> **EXERCISE DIRECTIONS**
Scan the data for "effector" and copy the lines it appears in.

━━━ DATA BELOW

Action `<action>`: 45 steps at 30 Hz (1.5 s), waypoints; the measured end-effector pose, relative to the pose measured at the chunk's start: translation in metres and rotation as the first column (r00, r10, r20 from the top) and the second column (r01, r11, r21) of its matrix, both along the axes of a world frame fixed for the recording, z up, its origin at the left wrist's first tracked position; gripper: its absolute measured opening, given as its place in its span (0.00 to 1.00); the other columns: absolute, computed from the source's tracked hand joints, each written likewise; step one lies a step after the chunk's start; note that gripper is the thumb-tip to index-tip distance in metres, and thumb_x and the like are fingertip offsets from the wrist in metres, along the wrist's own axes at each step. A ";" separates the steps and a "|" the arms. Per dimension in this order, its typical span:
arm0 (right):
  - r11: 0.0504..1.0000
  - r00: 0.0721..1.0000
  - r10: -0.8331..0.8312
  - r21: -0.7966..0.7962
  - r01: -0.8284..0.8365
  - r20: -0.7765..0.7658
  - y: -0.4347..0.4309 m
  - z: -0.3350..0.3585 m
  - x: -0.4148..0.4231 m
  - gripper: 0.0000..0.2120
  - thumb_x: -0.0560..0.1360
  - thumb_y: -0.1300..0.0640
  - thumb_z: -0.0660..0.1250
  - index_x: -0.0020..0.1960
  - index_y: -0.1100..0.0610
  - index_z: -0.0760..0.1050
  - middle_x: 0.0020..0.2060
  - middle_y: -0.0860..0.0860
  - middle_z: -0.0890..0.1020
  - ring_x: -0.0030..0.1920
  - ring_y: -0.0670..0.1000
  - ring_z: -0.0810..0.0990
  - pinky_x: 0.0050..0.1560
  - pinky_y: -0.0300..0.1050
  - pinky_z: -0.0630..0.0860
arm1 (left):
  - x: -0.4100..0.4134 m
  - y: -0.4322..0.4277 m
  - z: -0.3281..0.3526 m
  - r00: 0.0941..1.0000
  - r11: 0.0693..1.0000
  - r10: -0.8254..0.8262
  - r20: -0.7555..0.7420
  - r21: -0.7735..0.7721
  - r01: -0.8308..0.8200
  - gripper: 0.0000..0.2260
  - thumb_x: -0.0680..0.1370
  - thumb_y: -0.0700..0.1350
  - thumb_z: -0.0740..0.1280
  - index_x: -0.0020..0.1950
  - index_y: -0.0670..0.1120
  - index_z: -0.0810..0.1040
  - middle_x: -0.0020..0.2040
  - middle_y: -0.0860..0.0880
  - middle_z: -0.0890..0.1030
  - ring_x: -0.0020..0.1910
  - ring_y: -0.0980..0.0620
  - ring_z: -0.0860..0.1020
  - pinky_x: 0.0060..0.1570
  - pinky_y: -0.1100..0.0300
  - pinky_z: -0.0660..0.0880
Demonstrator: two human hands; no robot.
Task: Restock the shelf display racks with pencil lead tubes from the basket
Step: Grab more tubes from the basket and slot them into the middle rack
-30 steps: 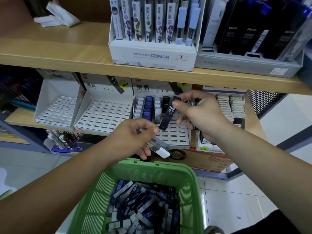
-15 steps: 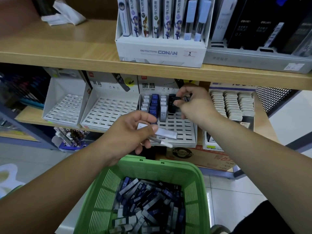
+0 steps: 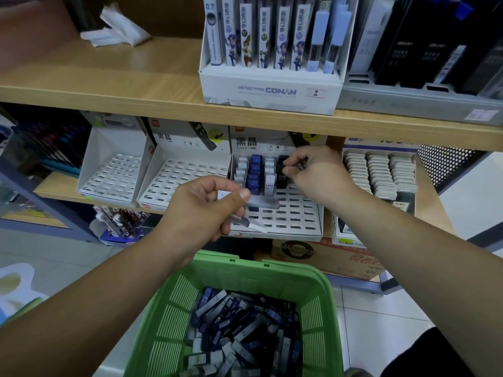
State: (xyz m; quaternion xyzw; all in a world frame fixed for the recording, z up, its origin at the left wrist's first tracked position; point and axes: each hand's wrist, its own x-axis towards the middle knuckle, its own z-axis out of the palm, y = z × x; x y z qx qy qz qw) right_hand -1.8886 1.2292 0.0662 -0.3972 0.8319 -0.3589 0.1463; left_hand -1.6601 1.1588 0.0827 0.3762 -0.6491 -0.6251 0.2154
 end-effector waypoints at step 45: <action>0.974 0.961 0.227 0.055 -0.221 -0.157 0.014 -0.011 0.026 0.04 0.78 0.54 0.74 0.52 0.49 0.84 0.48 0.49 0.84 0.47 0.51 0.82 0.51 0.51 0.82 | 0.003 -0.006 0.005 0.996 0.989 -0.018 0.089 0.147 0.005 0.05 0.80 0.34 0.69 0.55 0.39 0.82 0.47 0.37 0.86 0.42 0.45 0.86 0.41 0.56 0.83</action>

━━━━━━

> **OUTPUT BELOW**
Action `<action>`: 45 steps at 30 Hz (1.5 s), waypoints; the measured end-effector pose, relative to the pose measured at the chunk's start: translation in metres and rotation as the first column (r00, r10, r20 from the top) and the second column (r01, r11, r21) of its matrix, both along the axes of a world frame fixed for the recording, z up, its origin at the left wrist's first tracked position; gripper: its absolute measured opening, given as its place in its span (0.00 to 1.00); the other columns: absolute, computed from the source's tracked hand joints, each written likewise; step one lies a step after the chunk's start; note that gripper is the thumb-tip to index-tip distance in metres, and thumb_x and the like are fingertip offsets from the wrist in metres, along the wrist's own axes at each step. A ";" separates the steps and a "|" the arms. Per dimension in this order, its typical span:
 end-effector waypoints at step 45: <action>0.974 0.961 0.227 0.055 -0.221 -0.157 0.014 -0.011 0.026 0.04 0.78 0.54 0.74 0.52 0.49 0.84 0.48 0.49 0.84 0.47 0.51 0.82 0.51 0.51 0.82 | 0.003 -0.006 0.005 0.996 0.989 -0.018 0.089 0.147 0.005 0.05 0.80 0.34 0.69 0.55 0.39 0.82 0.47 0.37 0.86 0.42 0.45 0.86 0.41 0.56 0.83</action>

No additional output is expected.